Saying she was overjoyed by the state's decision, School Committee Ward 7 Representative Ellie Wilson was one of several to note she and the rest of the committee must be trained to take back the reins.

 “I would say it's building our capacity, because we haven't had that local control,” Wilson told WAMC, referencing the capacity building plan passed in August with feedback from DESE. “We haven't been in the depths of working on budgeting. While we've been shared that information, we haven't been in the process of being able to say, ‘This is where we feel the money needs to be going towards. This is the efforts we want to focus on in this next year coming up,’ and so that, I think, is one of the largest pieces that we are learning about, and we are starting to work on.”

Ward 5 Representative John Whelihan, who was on the committee when Holyoke first went into receivership, says the move grants the city of over 38,000 a rare chance to start anew.

“I just want to try to just reaffirm that this is a new beginning - we still have work to do in terms of parental involvement, in terms of attendance from our students, so I think … this is like a reset,” he said.

Ward 3 Representative Dr.
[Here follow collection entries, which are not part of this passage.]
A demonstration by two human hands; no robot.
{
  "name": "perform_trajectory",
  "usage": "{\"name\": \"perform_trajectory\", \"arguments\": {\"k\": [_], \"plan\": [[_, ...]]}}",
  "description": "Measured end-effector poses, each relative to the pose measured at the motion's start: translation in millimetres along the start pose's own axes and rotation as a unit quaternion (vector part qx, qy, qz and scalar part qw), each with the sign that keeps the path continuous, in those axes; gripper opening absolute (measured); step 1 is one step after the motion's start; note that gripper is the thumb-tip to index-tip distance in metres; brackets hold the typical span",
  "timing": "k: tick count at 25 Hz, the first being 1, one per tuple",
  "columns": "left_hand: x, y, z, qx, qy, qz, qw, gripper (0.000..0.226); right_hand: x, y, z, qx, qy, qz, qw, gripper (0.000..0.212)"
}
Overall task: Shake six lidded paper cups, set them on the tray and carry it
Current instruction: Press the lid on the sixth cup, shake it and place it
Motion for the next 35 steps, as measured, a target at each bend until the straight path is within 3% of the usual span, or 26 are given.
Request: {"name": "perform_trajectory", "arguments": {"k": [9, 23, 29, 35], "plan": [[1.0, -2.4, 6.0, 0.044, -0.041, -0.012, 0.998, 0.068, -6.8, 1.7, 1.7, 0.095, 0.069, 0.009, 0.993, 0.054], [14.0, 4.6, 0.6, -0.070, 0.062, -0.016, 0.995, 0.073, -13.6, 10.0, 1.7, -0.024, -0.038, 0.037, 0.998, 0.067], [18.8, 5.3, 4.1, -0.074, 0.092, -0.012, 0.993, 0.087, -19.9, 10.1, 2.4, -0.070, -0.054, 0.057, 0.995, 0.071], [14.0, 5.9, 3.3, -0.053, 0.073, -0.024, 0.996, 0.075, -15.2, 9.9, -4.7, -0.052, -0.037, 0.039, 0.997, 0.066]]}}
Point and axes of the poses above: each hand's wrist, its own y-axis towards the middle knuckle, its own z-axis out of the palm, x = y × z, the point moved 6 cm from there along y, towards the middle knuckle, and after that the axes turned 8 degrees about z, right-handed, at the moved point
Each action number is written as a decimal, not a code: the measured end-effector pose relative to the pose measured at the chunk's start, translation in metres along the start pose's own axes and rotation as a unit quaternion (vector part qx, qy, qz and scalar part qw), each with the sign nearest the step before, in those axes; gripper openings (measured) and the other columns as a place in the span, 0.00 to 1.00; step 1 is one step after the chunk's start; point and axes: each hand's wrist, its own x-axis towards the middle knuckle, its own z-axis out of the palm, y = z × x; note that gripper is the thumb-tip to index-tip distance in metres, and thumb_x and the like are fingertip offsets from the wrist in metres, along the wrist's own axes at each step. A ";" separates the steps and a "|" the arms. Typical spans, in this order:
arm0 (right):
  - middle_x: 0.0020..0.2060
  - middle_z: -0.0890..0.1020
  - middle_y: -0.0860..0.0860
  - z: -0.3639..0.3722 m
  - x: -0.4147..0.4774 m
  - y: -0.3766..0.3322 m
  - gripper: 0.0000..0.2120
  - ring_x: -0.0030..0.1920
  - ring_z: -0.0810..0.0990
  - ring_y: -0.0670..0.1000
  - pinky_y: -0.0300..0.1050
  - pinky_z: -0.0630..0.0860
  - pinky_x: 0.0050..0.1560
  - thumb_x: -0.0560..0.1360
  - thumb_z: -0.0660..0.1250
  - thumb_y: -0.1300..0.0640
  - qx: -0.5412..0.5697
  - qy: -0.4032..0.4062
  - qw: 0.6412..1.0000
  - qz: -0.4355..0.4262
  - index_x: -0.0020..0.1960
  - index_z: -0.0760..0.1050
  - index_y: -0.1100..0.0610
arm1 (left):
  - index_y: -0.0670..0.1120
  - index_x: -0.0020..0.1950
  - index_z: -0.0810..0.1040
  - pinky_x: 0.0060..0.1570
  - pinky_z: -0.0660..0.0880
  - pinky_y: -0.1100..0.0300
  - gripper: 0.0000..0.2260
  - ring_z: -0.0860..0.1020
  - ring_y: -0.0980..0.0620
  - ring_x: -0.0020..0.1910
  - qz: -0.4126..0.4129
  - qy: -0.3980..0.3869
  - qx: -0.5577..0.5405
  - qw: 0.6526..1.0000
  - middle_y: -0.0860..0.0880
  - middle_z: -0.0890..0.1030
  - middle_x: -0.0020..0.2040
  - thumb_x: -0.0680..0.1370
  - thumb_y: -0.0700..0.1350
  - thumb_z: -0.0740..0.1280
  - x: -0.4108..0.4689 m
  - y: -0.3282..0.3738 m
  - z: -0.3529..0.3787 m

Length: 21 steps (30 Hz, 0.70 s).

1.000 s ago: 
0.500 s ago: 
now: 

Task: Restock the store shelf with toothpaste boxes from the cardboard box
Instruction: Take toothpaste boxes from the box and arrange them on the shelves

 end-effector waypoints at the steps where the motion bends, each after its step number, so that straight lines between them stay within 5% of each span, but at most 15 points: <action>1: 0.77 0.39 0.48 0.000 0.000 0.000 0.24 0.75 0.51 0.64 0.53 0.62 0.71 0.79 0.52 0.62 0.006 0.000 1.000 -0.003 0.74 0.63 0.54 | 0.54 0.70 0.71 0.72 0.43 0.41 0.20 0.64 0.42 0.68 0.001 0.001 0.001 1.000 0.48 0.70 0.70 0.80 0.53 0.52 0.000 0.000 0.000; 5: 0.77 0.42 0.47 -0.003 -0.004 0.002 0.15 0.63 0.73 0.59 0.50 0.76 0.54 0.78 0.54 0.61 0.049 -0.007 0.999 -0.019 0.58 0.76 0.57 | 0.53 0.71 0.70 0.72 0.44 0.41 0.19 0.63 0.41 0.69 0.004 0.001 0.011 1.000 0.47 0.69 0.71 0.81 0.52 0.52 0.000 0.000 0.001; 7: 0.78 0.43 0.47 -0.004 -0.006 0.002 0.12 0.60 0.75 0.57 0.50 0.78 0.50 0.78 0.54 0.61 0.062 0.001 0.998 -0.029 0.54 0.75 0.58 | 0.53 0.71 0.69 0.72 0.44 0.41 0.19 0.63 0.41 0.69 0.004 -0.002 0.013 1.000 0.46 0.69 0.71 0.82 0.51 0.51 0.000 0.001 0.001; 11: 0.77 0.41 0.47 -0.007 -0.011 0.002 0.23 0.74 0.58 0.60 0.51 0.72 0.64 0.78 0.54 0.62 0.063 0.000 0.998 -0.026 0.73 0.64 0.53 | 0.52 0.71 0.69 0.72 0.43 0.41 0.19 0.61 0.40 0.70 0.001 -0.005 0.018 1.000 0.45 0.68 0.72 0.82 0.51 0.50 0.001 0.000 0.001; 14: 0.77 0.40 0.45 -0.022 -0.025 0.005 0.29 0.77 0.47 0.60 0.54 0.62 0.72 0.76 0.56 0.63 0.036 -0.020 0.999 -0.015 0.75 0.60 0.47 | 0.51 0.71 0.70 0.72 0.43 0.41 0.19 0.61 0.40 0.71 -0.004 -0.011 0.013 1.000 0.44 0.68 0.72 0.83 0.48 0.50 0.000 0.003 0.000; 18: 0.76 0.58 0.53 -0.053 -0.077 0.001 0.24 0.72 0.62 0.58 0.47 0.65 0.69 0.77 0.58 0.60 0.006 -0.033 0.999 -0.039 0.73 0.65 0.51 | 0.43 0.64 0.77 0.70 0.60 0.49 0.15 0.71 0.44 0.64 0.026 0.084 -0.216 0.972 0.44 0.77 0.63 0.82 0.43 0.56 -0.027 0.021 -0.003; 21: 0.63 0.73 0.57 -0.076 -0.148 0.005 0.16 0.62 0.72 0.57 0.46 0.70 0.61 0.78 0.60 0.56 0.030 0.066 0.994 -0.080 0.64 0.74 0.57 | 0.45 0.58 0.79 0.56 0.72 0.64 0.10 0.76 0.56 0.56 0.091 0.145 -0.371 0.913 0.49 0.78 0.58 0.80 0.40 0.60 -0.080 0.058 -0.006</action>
Yadilette Rivera Colon, who heads the subcommittee behind the capacity building plan, tells WAMC there are also the hurdles that will come as soon as they regain local control.

“I think that, one of the things that the community keeps asking about, and we were asked about today, is ‘what's going to happen next,’ right?” she said. “As soon as we're out of receivership, in the same exact minute, we need to have our next superintendent, and that's going to be one of the biggest hurdles moving forward - what the decisions are going to be towards that, when we're going to start the process and getting the capacity building to make sure that it's a fair and equitable process, and that we're doing it in a way that the people of Holyoke knows about it as well.”

The capacity building plan and the training that comes with it are slated to continue during the current school year.

The provisional decision also comes after years of turnaround efforts at HPS – leading to improved school infrastructure, rising graduation rates and more resources for the district’s large English learning student population.

In a letter to Garcia and Soto, Johnston says while the new systems, practices and programs have not yet “produced sustained academic gains in state assessment data,” local leaders have developed strategies for further improvement.

Johnston will also continue to keep tabs on the school committee and its progress, with more collaboration anticipated.